## WHAT THE TASK ASKS
Copy every line of the records exactly, without including the images.

═══ RECORD EXCERPTS ═══

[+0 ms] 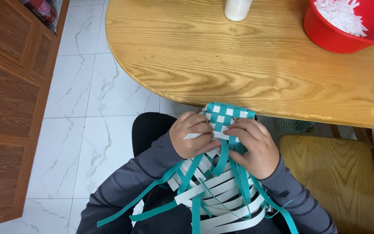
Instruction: Tucking the ends of plastic strips into a woven basket to secure the structure and finish the edges.
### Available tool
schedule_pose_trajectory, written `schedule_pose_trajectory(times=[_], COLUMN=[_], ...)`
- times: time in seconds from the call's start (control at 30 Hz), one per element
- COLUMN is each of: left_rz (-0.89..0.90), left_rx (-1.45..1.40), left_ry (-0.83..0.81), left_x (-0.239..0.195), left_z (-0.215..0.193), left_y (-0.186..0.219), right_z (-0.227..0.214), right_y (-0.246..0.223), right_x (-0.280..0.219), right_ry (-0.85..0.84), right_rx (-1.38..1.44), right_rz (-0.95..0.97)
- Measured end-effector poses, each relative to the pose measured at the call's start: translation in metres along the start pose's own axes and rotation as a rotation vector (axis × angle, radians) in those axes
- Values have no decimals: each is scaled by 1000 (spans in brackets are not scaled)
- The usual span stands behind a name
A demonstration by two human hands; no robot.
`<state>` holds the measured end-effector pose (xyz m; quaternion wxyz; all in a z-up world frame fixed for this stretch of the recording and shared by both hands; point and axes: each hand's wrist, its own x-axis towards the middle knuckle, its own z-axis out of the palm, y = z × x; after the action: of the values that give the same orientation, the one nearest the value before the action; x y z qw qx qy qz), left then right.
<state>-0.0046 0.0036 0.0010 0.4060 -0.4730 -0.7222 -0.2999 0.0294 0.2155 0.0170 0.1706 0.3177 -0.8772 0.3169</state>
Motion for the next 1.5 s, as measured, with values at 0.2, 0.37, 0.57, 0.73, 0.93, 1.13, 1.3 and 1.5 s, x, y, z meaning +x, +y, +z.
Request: schedule_pose_trajectory(times=[0.2, 0.37, 0.57, 0.73, 0.93, 1.13, 1.3, 1.5], left_rz=[-41, -56, -64, -53, -69, -73, -99, -130], left_rx=[-47, -48, -62, -76, -80, -75, -145, -197], left_ry=[1, 5, 34, 22, 22, 30, 18, -111], left_x=[6, 2, 0, -1, -8, -14, -23, -19], left_z=[-4, -2, -1, -1, 5, 7, 15, 2], left_y=[3, 6, 12, 16, 18, 19, 16, 5], right_z=[1, 6, 9, 8, 10, 12, 11, 3], right_y=[-2, 2, 4, 2, 4, 6, 7, 7], right_x=[4, -3, -12, -17, -20, -22, -22, -18], right_ry=[81, 92, 70, 85, 91, 125, 107, 109], right_rx=[12, 26, 60, 50, 70, 106, 115, 235], right_rz=[-62, 5, 59, 40, 50, 7, 39, 6])
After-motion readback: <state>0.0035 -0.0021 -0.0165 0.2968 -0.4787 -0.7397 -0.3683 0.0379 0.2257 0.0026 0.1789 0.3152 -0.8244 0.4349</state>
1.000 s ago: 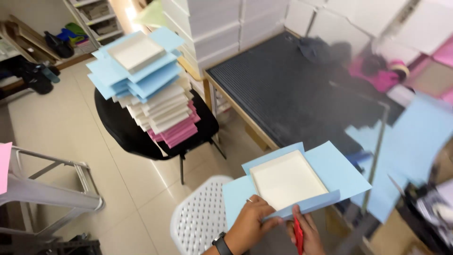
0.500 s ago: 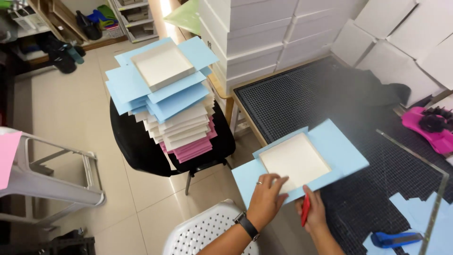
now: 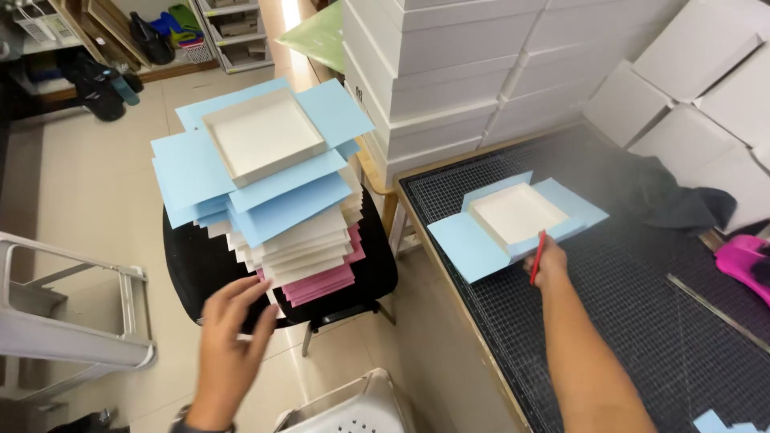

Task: Applying glue to paper strips and attaching them to box components to assemble small boxes

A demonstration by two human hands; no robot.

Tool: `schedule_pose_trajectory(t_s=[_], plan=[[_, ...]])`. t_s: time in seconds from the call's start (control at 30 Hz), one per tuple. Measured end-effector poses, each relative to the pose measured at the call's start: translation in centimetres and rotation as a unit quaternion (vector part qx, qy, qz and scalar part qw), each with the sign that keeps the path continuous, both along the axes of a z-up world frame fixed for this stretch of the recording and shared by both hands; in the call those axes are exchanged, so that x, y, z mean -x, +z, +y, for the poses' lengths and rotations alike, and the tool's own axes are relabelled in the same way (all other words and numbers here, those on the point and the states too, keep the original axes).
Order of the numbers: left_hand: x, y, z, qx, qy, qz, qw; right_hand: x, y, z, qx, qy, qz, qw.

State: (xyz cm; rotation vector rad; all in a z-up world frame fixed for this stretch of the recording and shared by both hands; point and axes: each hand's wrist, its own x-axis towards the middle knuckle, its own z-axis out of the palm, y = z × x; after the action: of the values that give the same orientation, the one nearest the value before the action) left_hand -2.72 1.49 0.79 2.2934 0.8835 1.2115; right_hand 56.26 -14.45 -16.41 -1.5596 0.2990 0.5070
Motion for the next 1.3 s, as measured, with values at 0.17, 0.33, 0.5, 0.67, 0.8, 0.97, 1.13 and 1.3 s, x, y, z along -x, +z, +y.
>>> schedule_pose_trajectory(t_s=[0.17, 0.33, 0.5, 0.67, 0.8, 0.97, 1.13, 1.3], plan=[[1.4, 2.8, 3.1, -0.017, 0.019, 0.057, 0.998, 3.1, 6.8, 0.7, 0.232, 0.093, -0.095, 0.964], [-3.5, 5.6, 10.5, -0.193, 0.009, 0.049, 0.980, 3.6, 0.4, -5.4, 0.333, 0.097, -0.241, 0.906], [-12.4, 2.1, 19.0, -0.261, 0.052, 0.214, 0.940, 2.3, -4.3, -14.1, 0.329, 0.172, -0.231, 0.899], [-16.7, -3.9, 26.7, -0.193, 0.116, 0.338, 0.914, 8.5, -1.0, -22.4, 0.303, 0.145, -0.214, 0.917], [-17.2, -4.8, 27.8, -0.120, 0.108, 0.332, 0.929, 11.8, -0.7, -29.3, 0.449, 0.175, -0.213, 0.850], [-13.0, 1.9, 17.5, -0.238, 0.040, 0.231, 0.942, 18.8, 1.3, -31.7, 0.539, 0.139, -0.285, 0.780], [-7.6, 8.6, 1.6, -0.271, -0.161, 0.195, 0.929, 18.5, -2.8, -34.5, 0.614, 0.073, -0.515, 0.593], [-4.7, 9.6, -10.4, -0.182, -0.401, 0.115, 0.891, 25.1, 6.0, -32.6, 0.349, 0.063, -0.584, 0.730]])
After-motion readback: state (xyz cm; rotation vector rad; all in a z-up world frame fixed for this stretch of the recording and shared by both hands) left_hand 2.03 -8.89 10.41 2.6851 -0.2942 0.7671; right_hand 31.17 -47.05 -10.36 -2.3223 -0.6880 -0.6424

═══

## EXERCISE SOLUTION
[+0 ms] 
Instruction: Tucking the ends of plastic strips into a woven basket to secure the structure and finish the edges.
### Available tool
schedule_pose_trajectory, written `schedule_pose_trajectory(times=[_], COLUMN=[_], ...)`
- times: time in seconds from the call's start (control at 30 Hz), one per element
- COLUMN is each of: left_rz (-0.89..0.90), left_rx (-1.45..1.40), left_ry (-0.83..0.81), left_x (-0.239..0.195), left_z (-0.215..0.193), left_y (-0.186..0.219), right_z (-0.227..0.214), right_y (-0.246..0.223), right_x (-0.280..0.219), right_ry (-0.85..0.84), right_rx (-1.38..1.44), right_rz (-0.95..0.97)
- Measured end-effector poses, each relative to the pose measured at the call's start: translation in metres along the start pose's own axes and rotation as a rotation vector (axis × angle, radians) in those axes
- Values have no decimals: each is scaled by 1000 (spans in brackets are not scaled)
- The usual span stands behind a name
A demonstration by two human hands; no robot.
`<state>` holds the measured end-effector pose (xyz m; quaternion wxyz; all in a z-up world frame fixed for this stretch of the recording and shared by both hands; point and axes: each hand's wrist, its own x-axis towards the middle knuckle, its own z-axis out of the palm, y = z × x; after the action: of the values that give the same orientation, the one nearest the value before the action; x y z qw qx qy qz), left then right.
<state>-0.0046 0.0036 0.0010 0.4060 -0.4730 -0.7222 -0.2999 0.0294 0.2155 0.0170 0.1706 0.3177 -0.8772 0.3169</state>
Motion for the next 1.5 s, as measured, with values at 0.2, 0.37, 0.57, 0.73, 0.93, 1.13, 1.3 and 1.5 s, x, y, z meaning +x, +y, +z.
Request: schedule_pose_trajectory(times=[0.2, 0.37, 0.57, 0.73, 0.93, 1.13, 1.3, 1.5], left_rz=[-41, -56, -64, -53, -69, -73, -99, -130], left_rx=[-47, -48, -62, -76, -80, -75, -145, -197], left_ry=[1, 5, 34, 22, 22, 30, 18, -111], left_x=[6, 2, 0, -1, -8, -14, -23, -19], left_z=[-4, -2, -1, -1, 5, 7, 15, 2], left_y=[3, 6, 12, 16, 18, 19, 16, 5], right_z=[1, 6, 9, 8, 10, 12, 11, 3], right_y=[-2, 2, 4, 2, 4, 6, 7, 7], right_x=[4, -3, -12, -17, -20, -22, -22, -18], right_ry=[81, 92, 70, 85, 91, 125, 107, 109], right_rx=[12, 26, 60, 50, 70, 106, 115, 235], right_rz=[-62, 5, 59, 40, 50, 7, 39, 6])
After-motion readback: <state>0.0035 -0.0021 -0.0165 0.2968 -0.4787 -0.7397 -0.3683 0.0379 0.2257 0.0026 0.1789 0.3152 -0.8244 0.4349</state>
1.000 s ago: 
0.500 s ago: 
now: 

Task: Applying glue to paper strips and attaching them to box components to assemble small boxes

A demonstration by two human hands; no robot.

Tool: `schedule_pose_trajectory(t_s=[_], plan=[[_, ...]])`. t_s: time in seconds from the call's start (control at 30 Hz), one per tuple. Measured end-effector poses, each relative to the pose measured at the call's start: translation in centimetres and rotation as a unit quaternion (vector part qx, qy, qz and scalar part qw), each with the sign that keeps the path continuous, both along the axes of a z-up world frame fixed for this stretch of the recording and shared by both hands; in the call those axes are exchanged, so that x, y, z mean -x, +z, +y, for the poses' lengths and rotations alike, and the tool's own axes are relabelled in the same way (all other words and numbers here, those on the point and the states too, keep the original axes).
Order of the numbers: left_hand: x, y, z, qx, qy, qz, qw; right_hand: x, y, z, qx, qy, qz, qw.

State: (xyz cm; rotation vector rad; all in a z-up world frame fixed for this stretch of the recording and shared by both hands; point and axes: each hand's wrist, its own x-axis towards the middle knuckle, its own z-axis out of the palm, y = z × x; after the action: of the values that give the same orientation, the one nearest the value before the action) left_hand -2.72 1.49 0.79 2.2934 0.8835 1.2115; right_hand 56.26 -14.45 -16.41 -1.5596 0.2990 0.5070
Motion for the next 1.3 s, as measured, with values at 0.17, 0.33, 0.5, 0.67, 0.8, 0.97, 1.13 and 1.3 s, x, y, z along -x, +z, +y.
>>> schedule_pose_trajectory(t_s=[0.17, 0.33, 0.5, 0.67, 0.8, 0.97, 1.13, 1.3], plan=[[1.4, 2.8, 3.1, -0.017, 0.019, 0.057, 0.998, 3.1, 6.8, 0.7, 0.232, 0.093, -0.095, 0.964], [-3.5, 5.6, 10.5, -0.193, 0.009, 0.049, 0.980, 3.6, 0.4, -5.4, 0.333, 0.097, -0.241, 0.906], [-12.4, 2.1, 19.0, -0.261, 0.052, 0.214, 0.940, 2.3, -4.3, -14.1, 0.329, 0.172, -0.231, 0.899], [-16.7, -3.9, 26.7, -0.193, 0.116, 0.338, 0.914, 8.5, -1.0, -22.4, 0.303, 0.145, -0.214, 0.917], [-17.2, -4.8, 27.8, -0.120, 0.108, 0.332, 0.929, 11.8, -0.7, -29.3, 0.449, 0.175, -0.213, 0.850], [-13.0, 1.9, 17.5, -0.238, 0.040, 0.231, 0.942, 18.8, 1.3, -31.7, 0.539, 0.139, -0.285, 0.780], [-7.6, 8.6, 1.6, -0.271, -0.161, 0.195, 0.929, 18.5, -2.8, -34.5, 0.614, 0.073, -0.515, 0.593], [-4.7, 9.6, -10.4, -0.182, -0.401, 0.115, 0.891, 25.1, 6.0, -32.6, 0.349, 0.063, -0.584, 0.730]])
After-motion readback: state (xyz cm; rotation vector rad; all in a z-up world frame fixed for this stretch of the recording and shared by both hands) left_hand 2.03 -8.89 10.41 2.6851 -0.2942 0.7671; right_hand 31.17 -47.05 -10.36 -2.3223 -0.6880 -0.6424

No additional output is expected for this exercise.